Boushra : «Le sable est magie et éternité»

Boushra : «Le sable est magie et éternité»

ALM : Vos oeuvres sont toutes marquées par l’utilisation des sables comme « matière première ». Quelle en serait l’explication ?
Boushra : Le sable, c’est pour moi l’enfance. C’est aussi ce qui reste, dure et perdure. Les gens passent, mais les sables restent. C’est la marque non seulement de l’espace, mais aussi du temps. Il s’agit pour moi d’une expression de l’éternité, qu’incarnent des grains minuscules de sable et de la magie qu’offre cette matière à son regard. Ma quête de partage se transmet également à travers les lieux où ces sables sont collectés, de Cancun à l’Afrique du Sud en passant par plusieurs autres sites et plages. Où que l’on soit et d’où que l’on vienne, l’émerveillement pour le sable est partagé entre nous tous. On est tous pareils devant la vue d’une belle plage. On l’apprécie tous, on en profite tous. C’est à la fois une recherche d’universalité et d’humanité qui est mise en exergue dans ce sens. L ‘objectif n’est autre que rapprocher les gens et les continents à mon humble niveau.
Vos couleurs, vives et rugueuses, n’ont également pour origine que des matières naturelles, comme les épices et les pigments. Serait-ce là une volonté de revenir à la source ?
Les pigments et les épices qui constituent les couleurs de mes tableaux sont pour moi la marque de la pureté, ne contenant pas de matières chimiques. C’est ma propre quête d’authenticité et ma recherche de pureté que je transmets à travers l’utilisation de ces matériaux. C’est aussi une façon de dire que tout existe dans la nature.

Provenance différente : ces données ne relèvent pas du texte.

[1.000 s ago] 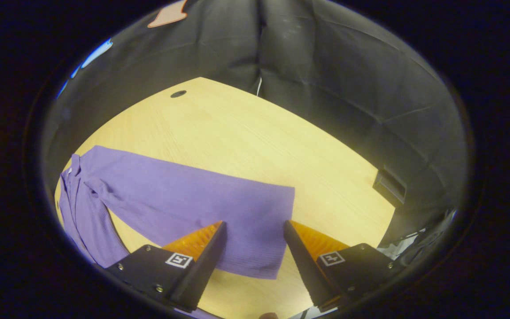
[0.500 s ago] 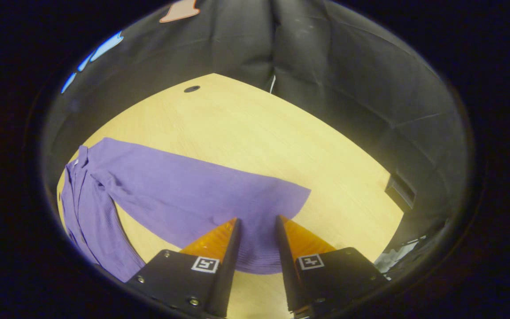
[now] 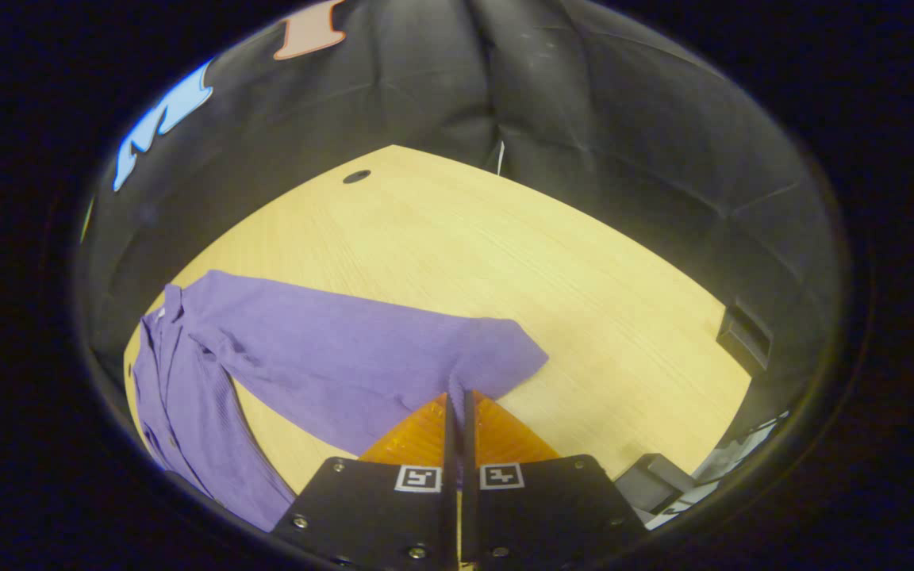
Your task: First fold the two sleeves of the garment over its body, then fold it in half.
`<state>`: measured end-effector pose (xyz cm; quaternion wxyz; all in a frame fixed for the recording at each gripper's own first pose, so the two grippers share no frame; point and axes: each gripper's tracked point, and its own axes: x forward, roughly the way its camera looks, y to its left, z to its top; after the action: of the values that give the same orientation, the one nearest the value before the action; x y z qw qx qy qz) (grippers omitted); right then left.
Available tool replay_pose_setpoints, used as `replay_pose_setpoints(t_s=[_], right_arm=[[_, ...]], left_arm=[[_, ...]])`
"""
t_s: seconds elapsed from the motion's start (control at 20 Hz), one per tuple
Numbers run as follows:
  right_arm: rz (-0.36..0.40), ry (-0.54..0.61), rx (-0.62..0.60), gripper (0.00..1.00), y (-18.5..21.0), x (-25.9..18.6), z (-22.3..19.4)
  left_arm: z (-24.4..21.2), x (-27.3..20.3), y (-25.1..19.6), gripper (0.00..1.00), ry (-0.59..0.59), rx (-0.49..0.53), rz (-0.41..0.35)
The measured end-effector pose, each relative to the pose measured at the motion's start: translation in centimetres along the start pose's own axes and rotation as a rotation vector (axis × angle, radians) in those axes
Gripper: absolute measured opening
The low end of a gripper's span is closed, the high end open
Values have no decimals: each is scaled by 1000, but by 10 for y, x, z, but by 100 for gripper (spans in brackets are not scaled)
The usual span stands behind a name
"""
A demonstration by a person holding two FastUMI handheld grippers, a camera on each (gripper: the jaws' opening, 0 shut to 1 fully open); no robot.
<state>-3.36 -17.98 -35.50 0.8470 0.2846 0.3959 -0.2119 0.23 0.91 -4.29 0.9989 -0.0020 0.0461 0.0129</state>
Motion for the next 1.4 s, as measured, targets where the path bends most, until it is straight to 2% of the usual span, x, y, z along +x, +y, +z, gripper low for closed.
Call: replay_pose_setpoints(t_s=[0.2, 0.4, 0.55, 0.9, 1.1, 1.25, 1.4], right_arm=[[59, -43, 34, 2, 8, -15, 14], [160, -113, 52, 1, 47, -39, 47], [257, -172, 44, 1, 88, -61, 74], [395, -288, -32, 1, 190, -105, 114], [525, -352, 16, 1, 246, -129, 123], [502, -410, 19, 1, 254, -131, 122], [472, -447, -33, 1, 266, -136, 119]], left_arm=[[-1, -1, 5, 96, 2, -3, 9], [-4, 1, 9, 96, 7, -2, 7], [-9, 3, 15, 96, 14, -2, 7], [-22, 10, 43, 96, 28, -23, 0], [-38, 18, 72, 96, 56, -59, 17], [-46, 23, 92, 96, 74, -49, 19], [-53, 30, 106, 96, 95, -43, -13]])
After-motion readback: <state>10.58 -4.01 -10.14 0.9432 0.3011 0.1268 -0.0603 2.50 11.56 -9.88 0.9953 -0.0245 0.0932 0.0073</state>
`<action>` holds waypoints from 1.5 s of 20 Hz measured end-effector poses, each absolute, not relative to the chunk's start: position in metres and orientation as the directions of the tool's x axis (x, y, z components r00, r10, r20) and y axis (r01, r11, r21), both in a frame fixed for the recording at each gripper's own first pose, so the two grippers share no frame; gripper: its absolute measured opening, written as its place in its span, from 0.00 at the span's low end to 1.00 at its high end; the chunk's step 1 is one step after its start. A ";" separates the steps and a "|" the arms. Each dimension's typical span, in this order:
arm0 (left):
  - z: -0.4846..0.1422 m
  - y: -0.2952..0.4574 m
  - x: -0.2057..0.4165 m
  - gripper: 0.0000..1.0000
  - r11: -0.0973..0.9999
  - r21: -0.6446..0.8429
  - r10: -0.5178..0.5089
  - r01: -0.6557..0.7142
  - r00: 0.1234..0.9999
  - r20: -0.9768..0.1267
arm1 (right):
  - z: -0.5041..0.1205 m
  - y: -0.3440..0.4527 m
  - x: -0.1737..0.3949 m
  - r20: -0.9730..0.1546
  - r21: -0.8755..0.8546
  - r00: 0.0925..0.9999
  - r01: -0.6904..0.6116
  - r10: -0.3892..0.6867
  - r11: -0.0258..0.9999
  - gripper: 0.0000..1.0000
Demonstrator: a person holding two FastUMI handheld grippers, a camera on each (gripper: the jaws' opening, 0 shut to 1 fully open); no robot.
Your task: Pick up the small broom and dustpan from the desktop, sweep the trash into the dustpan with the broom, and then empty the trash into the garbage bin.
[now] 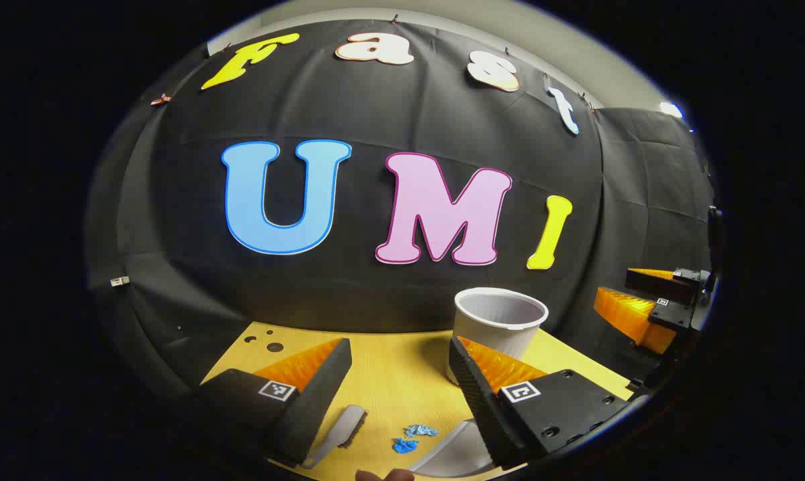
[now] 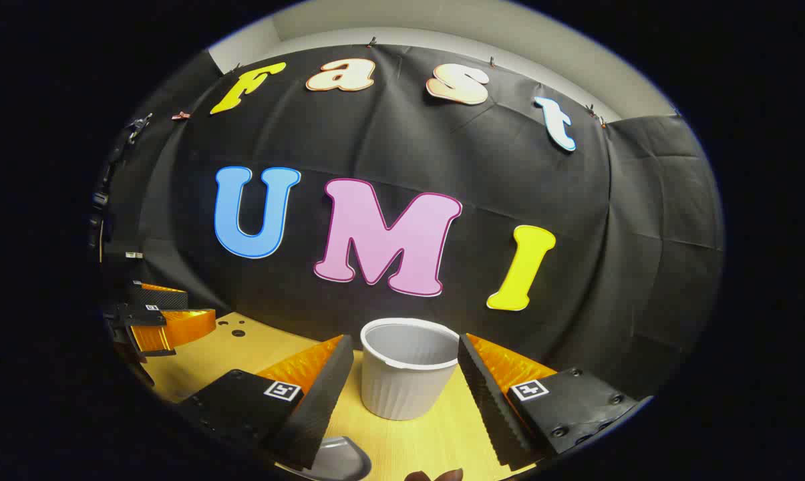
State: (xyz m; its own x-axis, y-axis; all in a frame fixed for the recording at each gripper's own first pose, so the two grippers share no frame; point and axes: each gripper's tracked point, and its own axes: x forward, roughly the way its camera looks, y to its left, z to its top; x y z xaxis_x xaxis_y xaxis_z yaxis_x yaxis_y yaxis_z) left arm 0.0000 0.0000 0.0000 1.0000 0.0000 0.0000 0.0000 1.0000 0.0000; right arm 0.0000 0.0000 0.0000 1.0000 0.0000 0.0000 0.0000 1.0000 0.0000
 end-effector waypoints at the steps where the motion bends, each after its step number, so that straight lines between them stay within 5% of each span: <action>1: 0.002 0.000 -0.001 0.96 1.000 0.000 -0.003 0.003 1.000 0.005 | 0.001 0.002 -0.001 0.001 0.004 1.000 -0.010 0.010 1.000 0.98; 13: 0.000 0.013 -0.026 0.96 0.999 0.011 -0.038 0.037 0.998 0.047 | -0.006 0.013 -0.028 -0.011 -0.027 0.991 -0.133 0.133 0.991 0.97; 18: -0.016 0.022 -0.038 0.96 0.998 0.024 -0.063 0.062 0.997 0.034 | -0.054 0.027 -0.049 -0.199 -0.004 0.952 -0.236 0.230 0.972 0.98; 24: -0.047 0.036 -0.038 0.96 1.000 -0.001 -0.024 0.024 0.999 -0.036 | -0.193 0.032 -0.106 -0.660 0.070 0.662 -0.417 0.356 0.906 0.98; 30: -0.061 0.049 -0.036 0.96 0.999 -0.015 0.029 -0.030 0.997 -0.066 | -0.302 0.039 -0.145 -0.856 0.053 0.399 -0.567 0.330 0.822 0.98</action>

Plus qu’une artiste-peintre, vous avez également essayé de monter une Galerie d’art portant votre nom à Casablanca. Qu’est devenue cette galerie ?
La galerie que j’avais montée n’existe plus maintenant, pour des raisons auxquelles je préfère ne pas revenir. Mais j’ambitionne d’en re-monter une autre, ainsi que plusieurs autres projets, au Maroc, où je passe actuellement six mois par année.
Vous avez également mené des études portant, entre autres sur les arts plastiques au Maroc. Quel regard portez-vous sur cette discipline maintenant ?
Les arts plastiques évoluent d’une très bonne manière au Maroc. Il y a à peine dix ans, cette discipline était l’apanage d’une poignée de personnes qui s’accaparaient tout. Les arts plastiques étaient une discipline fermée, y compris face aux jeunes artistes-peintres. D’ailleurs, c’est la raison pour laquelle j’ai dû quitter le pays pour m’installer en France. Maintenant, un véritable mouvement est en train d’être mené, avec des gens qui donnent l’occasion aux jeunes artistes-peintres de pouvoir s’exprimer et exposer leurs travaux. Tant mieux.